**What to work on:** How many lines in the data below contain the word "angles"? State only the number.

**Raw data:**
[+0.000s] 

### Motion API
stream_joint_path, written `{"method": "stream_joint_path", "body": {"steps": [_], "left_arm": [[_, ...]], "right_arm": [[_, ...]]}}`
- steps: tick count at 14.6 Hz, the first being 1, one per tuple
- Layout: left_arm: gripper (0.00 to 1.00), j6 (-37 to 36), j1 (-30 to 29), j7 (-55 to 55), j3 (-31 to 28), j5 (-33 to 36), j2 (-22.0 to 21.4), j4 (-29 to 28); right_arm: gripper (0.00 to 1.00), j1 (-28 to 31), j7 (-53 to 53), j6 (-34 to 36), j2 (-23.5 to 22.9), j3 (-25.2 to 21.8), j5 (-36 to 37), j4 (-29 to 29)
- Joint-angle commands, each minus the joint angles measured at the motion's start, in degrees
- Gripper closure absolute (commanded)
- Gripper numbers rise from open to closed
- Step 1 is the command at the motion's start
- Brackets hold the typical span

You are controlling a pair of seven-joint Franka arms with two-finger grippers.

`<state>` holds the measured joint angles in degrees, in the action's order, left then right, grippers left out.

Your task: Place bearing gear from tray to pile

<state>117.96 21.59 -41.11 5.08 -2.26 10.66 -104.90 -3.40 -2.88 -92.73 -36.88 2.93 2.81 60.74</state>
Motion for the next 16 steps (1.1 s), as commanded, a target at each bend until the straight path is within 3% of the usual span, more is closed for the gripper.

**Solution for this exercise:** 2